Motorola Mobility Holdings Inc has won a partial U.S. International Trade Commission (ITC) judge’s ruling in its bid to block imports of Apple’s iOS devices.
According to a notice that was released today, Apple has been found to have violated one of four patent rights being contested by Motorola. Judge Thomas Pender of the ITC made the decision today, saying that the other three patents weren’t infringed upon. The judge ruled that Apple violated a 3G related patent.
The decision is subject to inspection by a six-member commission, which has the overall power to block imports into the U.S. that infringe on existing patents.
Apple itself has optimistic words:
“A court in Germany has already ruled that Apple did not infringe on this patent, so we believe we will have a very strong case on appeal,” Kristin Huguet, a Apple spokeswoman, said in a telephone interview, referring to the one patent Apple was found to have violated.
Motorola’s spokeswomen had this to say about the ruling:
“We are pleased that the ALJ’s initial determination finds Apple to be in violation of Motorola Mobility’s intellectual property, and look forward to the full commission’s ruling in August,” Becki Leonard, a spokeswoman for Motorola Mobility, said in an e-mailed statement.
The six-member commission’s inspection will be complete by August 23rd. If the six-member commission believe an import ban is warranted then the decision will then be passed on to U.S. President Barack Obama and also to an appeals court that specializes specifically in such patent-dealing cases for review.
“These are long wars, and it’s one more battle in the war,” said Carl Howe, an analyst with Yankee Group. He said the global market for mobile devices, which includes smartphones, tablet computers and e-readers, is projected to reach $360 billion this year. [...]

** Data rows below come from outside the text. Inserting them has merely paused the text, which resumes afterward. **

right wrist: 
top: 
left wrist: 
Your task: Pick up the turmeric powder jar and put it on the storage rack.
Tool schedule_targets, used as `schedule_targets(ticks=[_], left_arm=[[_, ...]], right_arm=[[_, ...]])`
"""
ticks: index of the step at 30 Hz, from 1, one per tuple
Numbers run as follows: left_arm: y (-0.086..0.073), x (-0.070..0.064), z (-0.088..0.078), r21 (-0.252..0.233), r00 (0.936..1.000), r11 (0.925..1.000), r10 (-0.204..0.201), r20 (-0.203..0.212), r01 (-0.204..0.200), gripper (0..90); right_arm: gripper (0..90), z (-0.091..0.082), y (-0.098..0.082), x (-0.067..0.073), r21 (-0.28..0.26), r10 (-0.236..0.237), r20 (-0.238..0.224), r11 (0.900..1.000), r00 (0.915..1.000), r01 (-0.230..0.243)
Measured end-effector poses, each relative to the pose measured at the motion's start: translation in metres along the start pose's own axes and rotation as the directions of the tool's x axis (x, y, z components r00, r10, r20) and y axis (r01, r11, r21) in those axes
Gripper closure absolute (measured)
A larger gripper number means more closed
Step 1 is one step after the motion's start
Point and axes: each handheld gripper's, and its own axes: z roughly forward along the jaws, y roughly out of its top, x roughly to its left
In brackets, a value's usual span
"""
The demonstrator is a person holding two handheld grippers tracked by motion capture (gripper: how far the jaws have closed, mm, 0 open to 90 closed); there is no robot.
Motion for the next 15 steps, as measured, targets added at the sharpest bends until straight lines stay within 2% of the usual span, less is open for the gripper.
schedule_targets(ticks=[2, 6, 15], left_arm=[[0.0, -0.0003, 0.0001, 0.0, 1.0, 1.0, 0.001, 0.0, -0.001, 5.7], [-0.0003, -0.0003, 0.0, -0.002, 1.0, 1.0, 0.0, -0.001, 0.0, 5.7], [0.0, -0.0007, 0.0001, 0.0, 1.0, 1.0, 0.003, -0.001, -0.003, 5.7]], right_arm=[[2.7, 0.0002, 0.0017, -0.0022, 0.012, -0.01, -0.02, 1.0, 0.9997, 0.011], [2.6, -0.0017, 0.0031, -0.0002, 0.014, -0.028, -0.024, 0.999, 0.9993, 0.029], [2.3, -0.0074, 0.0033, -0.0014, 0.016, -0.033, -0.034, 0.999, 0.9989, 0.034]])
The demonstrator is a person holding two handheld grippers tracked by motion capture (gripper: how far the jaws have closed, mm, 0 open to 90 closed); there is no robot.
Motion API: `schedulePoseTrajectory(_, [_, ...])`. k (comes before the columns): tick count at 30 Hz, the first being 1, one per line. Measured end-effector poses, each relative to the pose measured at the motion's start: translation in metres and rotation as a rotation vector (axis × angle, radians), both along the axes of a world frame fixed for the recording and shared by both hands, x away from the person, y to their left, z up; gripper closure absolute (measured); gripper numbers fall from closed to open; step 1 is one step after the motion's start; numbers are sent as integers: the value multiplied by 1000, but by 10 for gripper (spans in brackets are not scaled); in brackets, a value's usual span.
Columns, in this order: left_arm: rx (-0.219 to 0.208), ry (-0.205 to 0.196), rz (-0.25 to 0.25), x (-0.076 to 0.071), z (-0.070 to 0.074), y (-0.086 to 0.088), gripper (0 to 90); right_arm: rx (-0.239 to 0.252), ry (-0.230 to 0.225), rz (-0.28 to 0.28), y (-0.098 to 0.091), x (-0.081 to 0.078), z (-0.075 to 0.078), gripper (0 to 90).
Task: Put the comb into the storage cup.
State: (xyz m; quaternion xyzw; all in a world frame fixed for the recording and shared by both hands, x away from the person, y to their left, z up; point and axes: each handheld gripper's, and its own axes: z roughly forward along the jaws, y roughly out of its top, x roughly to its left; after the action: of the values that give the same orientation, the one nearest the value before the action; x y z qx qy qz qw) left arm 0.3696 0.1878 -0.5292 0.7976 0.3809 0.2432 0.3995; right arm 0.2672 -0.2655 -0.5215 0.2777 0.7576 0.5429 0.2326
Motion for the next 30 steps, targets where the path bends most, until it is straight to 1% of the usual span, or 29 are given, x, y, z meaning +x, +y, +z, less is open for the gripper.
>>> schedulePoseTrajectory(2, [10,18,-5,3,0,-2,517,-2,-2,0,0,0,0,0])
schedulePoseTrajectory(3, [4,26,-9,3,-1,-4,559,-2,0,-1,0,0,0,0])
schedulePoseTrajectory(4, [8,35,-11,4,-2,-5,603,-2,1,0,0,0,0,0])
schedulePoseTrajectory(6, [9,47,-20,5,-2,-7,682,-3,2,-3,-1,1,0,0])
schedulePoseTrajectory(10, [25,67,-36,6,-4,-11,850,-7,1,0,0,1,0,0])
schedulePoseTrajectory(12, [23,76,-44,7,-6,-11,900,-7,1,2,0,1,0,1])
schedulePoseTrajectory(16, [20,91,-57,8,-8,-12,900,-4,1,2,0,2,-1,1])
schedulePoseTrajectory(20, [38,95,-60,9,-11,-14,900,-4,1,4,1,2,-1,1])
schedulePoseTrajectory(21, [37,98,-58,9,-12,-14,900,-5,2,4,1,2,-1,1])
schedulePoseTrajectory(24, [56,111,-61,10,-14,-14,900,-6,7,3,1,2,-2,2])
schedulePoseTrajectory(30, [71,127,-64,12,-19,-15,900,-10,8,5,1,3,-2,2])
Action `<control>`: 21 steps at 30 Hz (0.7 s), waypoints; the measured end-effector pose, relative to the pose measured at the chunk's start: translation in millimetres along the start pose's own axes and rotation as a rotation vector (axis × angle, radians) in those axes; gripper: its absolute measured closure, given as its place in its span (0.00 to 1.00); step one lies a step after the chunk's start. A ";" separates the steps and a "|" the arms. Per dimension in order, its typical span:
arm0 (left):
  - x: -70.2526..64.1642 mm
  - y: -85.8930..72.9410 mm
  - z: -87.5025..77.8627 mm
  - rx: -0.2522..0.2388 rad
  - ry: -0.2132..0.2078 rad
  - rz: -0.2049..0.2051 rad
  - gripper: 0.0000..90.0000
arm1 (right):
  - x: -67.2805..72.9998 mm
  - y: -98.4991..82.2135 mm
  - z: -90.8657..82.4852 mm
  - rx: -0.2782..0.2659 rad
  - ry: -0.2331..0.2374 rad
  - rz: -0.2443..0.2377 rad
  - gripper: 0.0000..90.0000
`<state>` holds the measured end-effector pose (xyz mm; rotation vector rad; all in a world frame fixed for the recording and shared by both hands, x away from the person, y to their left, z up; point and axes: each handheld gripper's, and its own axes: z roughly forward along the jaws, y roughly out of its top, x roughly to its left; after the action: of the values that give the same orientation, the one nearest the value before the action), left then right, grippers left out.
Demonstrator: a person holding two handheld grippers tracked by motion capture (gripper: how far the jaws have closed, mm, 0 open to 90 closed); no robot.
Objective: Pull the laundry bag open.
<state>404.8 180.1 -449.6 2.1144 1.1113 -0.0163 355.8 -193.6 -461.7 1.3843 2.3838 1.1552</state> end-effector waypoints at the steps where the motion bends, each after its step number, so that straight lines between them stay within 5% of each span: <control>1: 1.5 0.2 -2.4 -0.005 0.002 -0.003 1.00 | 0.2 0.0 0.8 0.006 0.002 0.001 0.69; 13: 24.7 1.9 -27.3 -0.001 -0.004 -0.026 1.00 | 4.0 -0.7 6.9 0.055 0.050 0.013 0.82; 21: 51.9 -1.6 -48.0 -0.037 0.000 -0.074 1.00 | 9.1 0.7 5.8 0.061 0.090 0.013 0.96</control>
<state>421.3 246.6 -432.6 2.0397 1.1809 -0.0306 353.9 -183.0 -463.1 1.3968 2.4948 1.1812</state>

[...] “It’s about accumulating as much intellectual property as possible,” Howe said. “It’s not good for innovation if you do that, but that seems to be where we’re heading.”
Motorola filed complaints on October 1st 2011, while Apple was simultaneously alleging smartphones running on iOS’ competitive operating system, Google’s Android, of copying iOS. Apple countersued Motorola and the plot (war) has thickened since then. Apple claims Motorola is suing it for industry-standard technology, which Motorola has not offered to license to Apple.
I seriously doubt that the ITC would go to the extent of completely banning the import of iOS devices.
We’ll let you know as soon as there are any further updates on this case.